Frans Ananias

Personal information
- Full name: Frans Page Ananias
- Date of birth: 1 December 1972 (age 53)
- Position: Midfielder

Senior career*
- Years: Team / Apps / (Gls)
- 1990–1993: African Blizzards
- 1994–1997: United Africa Tigers
- 1997–1998: FC Penzberg
- 1998: African Stars
- 1999: Young Ones
- 2000–2007: United Africa Tigers

International career
- 1994–1998: Namibia / 30 / (1)

Managerial career
- 2009: United Africa Tigers (caretaker)

Medal record
Men's football
Representing Namibia
COSAFA Cup
| Runner-up | 1997 Southern Africa |  |

= Frans Ananias =

Namibian footballer (born 1972)

Frans Page Ananias (born 1 December 1972) is a Namibian former footballer who played as a midfielder. He was capped 29 times by the Namibia national team and scored one goal, and played for Namibia at the 1998 African Cup of Nations.

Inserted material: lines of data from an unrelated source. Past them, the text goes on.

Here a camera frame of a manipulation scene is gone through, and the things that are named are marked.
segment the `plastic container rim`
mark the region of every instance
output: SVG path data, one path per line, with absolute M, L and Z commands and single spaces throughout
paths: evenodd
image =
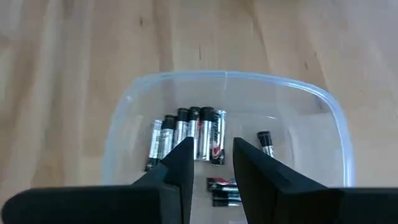
M 354 169 L 354 156 L 351 138 L 349 135 L 347 121 L 344 116 L 343 110 L 341 109 L 337 100 L 327 91 L 315 85 L 293 80 L 291 78 L 278 77 L 275 75 L 268 75 L 262 73 L 252 72 L 237 72 L 227 70 L 209 70 L 209 71 L 186 71 L 186 72 L 163 72 L 154 73 L 145 77 L 136 78 L 130 87 L 124 91 L 123 97 L 119 100 L 119 103 L 112 115 L 108 138 L 105 142 L 105 152 L 103 157 L 103 184 L 109 184 L 112 179 L 111 167 L 114 167 L 112 161 L 114 160 L 114 153 L 112 152 L 112 133 L 118 127 L 120 127 L 123 118 L 126 116 L 127 106 L 138 97 L 139 93 L 144 92 L 150 86 L 155 83 L 161 82 L 162 80 L 174 79 L 174 78 L 241 78 L 258 80 L 262 82 L 274 83 L 277 85 L 290 86 L 298 88 L 300 90 L 312 93 L 321 98 L 330 108 L 335 119 L 336 127 L 340 135 L 340 144 L 343 151 L 343 175 L 344 175 L 344 186 L 354 187 L 355 185 L 355 169 Z

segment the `wooden floor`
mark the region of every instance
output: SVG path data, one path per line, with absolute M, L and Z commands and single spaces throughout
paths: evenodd
M 326 89 L 348 120 L 357 185 L 396 186 L 397 15 L 394 0 L 0 0 L 0 203 L 99 184 L 121 94 L 172 70 Z

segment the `clear plastic container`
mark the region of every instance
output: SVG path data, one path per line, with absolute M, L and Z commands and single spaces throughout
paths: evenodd
M 192 223 L 246 222 L 242 207 L 212 207 L 205 182 L 206 177 L 234 177 L 233 138 L 258 146 L 258 131 L 271 131 L 275 158 L 296 171 L 329 187 L 354 185 L 346 120 L 329 93 L 288 78 L 231 71 L 172 72 L 135 79 L 111 121 L 104 184 L 131 184 L 141 177 L 150 124 L 190 106 L 226 111 L 226 164 L 195 162 Z

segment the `wooden table surface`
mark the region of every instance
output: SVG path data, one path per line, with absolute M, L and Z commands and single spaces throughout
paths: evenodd
M 348 120 L 359 186 L 398 184 L 394 0 L 0 0 L 0 203 L 100 184 L 136 78 L 242 70 L 315 84 Z

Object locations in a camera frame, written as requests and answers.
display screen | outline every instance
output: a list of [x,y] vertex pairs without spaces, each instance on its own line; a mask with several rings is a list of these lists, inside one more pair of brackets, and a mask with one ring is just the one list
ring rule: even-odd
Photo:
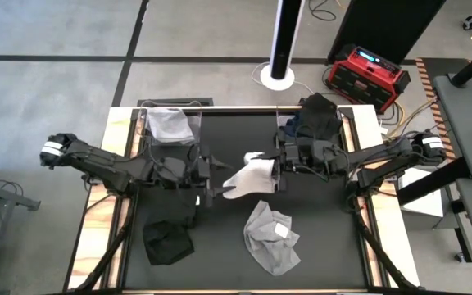
[[364,58],[374,62],[374,57],[372,56],[368,56],[367,54],[365,54],[364,52],[359,52],[361,56],[363,56]]

folded gray cloth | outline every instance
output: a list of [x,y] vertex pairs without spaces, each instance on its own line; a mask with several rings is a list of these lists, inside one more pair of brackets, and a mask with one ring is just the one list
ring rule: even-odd
[[260,201],[243,230],[248,251],[272,275],[283,275],[300,262],[293,250],[300,236],[290,229],[291,217],[271,211],[269,203]]
[[180,109],[149,107],[147,121],[153,138],[159,143],[186,144],[194,141],[188,118]]

white cable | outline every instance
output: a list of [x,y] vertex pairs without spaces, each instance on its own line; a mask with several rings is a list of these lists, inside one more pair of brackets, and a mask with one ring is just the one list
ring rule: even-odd
[[259,64],[258,66],[256,66],[256,67],[254,68],[254,70],[253,70],[252,73],[251,73],[251,79],[252,79],[252,81],[258,83],[259,85],[264,86],[262,82],[258,81],[257,79],[254,79],[254,73],[256,73],[256,70],[258,70],[258,68],[259,68],[260,66],[267,65],[268,63],[269,63],[268,61],[262,62],[261,64]]
[[[259,64],[258,66],[256,66],[256,67],[254,68],[254,70],[252,70],[252,73],[251,73],[251,79],[252,79],[252,81],[258,83],[258,84],[261,85],[261,86],[265,86],[262,82],[260,82],[260,81],[258,81],[257,79],[254,78],[254,73],[256,73],[256,70],[258,70],[258,68],[259,68],[260,66],[268,65],[268,64],[269,64],[268,61],[262,62],[261,64]],[[294,83],[303,85],[307,90],[309,90],[309,92],[310,92],[311,94],[314,94],[314,91],[312,91],[312,90],[309,88],[309,86],[307,86],[306,84],[304,84],[304,83],[302,83],[302,82],[298,82],[298,81],[294,81]]]
[[294,81],[294,83],[305,86],[305,88],[307,88],[307,90],[309,90],[309,92],[310,92],[311,94],[314,94],[314,93],[315,93],[314,91],[312,91],[312,90],[309,88],[309,86],[305,85],[305,84],[302,83],[302,82]]

white tape stripe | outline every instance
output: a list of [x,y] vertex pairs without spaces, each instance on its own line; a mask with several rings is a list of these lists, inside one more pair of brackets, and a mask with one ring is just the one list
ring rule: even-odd
[[442,143],[430,143],[429,146],[431,148],[443,148],[443,144]]
[[56,150],[55,148],[51,148],[51,147],[43,147],[41,149],[41,152],[48,152],[49,154],[52,154],[55,156],[61,156],[61,152],[59,150]]
[[55,148],[60,149],[63,145],[61,143],[54,143],[54,142],[46,142],[44,147],[46,148]]
[[422,143],[423,144],[427,144],[427,143],[441,143],[442,140],[439,138],[439,137],[433,137],[433,138],[424,138],[424,140],[422,140]]

red power station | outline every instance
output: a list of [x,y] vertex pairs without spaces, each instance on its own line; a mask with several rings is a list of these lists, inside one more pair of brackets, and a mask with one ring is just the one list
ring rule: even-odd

He played club football for African Blizzards, United Africa Tigers, African Stars and Young Ones in Namibia and FC Penzberg in Germany.

==Early life==
Ananias was educated at Mandume Primary School, Opawa Junior Secondary School, Otjikoto Secondary School and Cosmos High School.

==Club career==
Ananias started his career at Central First Division club African Blizzards, a feeder club of United Africa Tigers, before transferring to Tigers. He spent most of his career at the club, winning the Namibia FA Cup with the club in 1995 and 1996 and also the Metropolitan Shield in 1996, and he was also Tigers' top scorer in the 1995 season with 27 goals. He later had a year spell in German football with FC Penzberg, playing alongside fellow international players Phillip Gariseb and Erastus Gariseb. He later returned to Namibia and signed for African Stars in 1998. He later joined Young Ones, before returning to Tigers where he played until his retirement.

==International career==
In 1987, Ananias represented a pre-independence Namibia at an under-15 tournament in Gqeberha. He made his international debut for Namibia in a 2–1 win over Ivory Coast in December 1994. He scored his first international goal in April 1995 against Botswana. In January 1998, Ananias was named in Namibia's final 22-man squad for the 1998 Africa Cup of Nations. Ananias made 1 appearance at the tournament. In total, he was capped 30 times by Namibia and scored once.

==Coaching career==
Ananias worked as an assistant manager to Willem Kapukare at Tigers and, after Kapukare was sacked in February 2009, Ananias served as caretaker manager until Brian Isaacs was appointed in August 2009.

==Personal life==
Ananias has two children. He now works as a medical courier for private laboratory company PathCare Namibia.